= Lydia Boucher =

Canadian composer (1890–1971)

Lydia Boucher (28 February 1890 – 5 March 1971) was a Canadian composer, music educator, and nun. She was active as a composer from 1923 to 1971, producing several choral works and pieces for solo piano and organ. Most of her works are sacred and many of them were published by L'Édition Belgo-Canadienne, Musica Enrégistré, and Éditions canadiennes. Her first composition was Ave Maria (1923) and her last work was Hommage à Mère Marie-Anne (1971). Of particular note is her oratorio L'Oeuvre d'Esther Blondin which premiered in 1949. Some of her other notable pieces include the piano works Trois Préludes (1928–30) and La Ronde des aiguilles (1950), and the Alleluia for organ (1958).

==Life and career==
Born in Saint-Ambroise-de-Kildare, Quebec, Boucher studied music with Claude Champagne (music composition), Fleurette Contant (singing), J. Alexandre Delcourt (violin), Auguste Descarries (piano and composition), Rodolphe Mathieu (piano and harmony), Louis Michiels (composition), and Raoul Paquet (organ). She became a novitiate at the Sisters of Saint Anne in 1907. She took her vows in 1909 at which time she took the name Sister Marie-Thérèse. Composer Alice Vinette (Sister Marie-Jocelyne) was a contemporary of Boucher's.

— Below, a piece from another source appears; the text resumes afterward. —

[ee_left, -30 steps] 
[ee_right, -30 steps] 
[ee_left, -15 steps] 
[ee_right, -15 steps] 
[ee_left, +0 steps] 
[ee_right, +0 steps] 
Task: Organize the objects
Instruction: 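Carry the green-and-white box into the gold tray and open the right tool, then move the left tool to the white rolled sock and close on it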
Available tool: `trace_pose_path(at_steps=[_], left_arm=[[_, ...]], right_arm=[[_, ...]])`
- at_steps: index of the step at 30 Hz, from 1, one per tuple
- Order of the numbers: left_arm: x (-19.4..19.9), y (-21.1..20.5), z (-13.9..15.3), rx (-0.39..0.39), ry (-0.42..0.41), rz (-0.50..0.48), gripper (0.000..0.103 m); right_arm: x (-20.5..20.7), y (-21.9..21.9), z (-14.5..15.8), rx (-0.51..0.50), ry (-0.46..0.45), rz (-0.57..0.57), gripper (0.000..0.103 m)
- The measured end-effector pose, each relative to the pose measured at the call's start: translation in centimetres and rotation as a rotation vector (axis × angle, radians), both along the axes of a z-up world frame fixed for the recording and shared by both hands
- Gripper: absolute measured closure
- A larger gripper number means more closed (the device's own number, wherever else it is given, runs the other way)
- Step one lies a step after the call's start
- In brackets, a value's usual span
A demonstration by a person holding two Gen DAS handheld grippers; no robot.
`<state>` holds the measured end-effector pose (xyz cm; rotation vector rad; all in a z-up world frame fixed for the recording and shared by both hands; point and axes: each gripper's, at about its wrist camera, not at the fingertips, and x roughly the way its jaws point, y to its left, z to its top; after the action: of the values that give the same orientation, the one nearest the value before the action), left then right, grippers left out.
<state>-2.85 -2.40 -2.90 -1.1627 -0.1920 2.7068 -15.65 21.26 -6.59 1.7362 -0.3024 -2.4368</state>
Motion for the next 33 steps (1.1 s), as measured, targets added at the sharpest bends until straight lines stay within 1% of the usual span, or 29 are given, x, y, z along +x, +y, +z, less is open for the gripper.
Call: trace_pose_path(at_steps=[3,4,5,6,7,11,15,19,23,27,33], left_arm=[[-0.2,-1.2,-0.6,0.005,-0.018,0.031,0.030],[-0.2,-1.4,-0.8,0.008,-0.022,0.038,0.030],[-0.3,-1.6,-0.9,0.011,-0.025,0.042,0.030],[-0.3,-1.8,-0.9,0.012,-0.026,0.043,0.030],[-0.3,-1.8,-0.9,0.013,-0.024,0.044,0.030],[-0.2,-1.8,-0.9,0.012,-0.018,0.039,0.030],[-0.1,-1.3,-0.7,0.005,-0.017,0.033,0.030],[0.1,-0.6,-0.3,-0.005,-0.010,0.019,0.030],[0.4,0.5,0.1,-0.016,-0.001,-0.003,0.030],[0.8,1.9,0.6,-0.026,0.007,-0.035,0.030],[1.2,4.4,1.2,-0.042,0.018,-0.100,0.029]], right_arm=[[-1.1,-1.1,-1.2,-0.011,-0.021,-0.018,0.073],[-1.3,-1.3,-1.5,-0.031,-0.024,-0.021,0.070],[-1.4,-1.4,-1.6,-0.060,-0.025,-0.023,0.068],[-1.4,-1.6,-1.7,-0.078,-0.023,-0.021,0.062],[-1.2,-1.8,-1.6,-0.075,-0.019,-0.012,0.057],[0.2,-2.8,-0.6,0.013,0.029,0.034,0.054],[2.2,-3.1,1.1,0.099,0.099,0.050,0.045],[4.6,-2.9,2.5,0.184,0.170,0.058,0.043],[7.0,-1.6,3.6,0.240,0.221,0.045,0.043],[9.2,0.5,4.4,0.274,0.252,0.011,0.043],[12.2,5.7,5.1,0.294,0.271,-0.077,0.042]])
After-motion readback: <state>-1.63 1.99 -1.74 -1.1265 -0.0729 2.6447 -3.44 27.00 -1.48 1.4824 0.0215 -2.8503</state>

Boucher was active as a teacher of piano, voice, violin, and organ from 1909 to 1969. She taught at several different schools and institutions during her 60-year teaching career, including the Maison-Mère Mont-Ste-Anne in Lachine and the École de musique Wilfrid-Pelletier in Montreal. She died in Montreal in 1971 at the age of 81.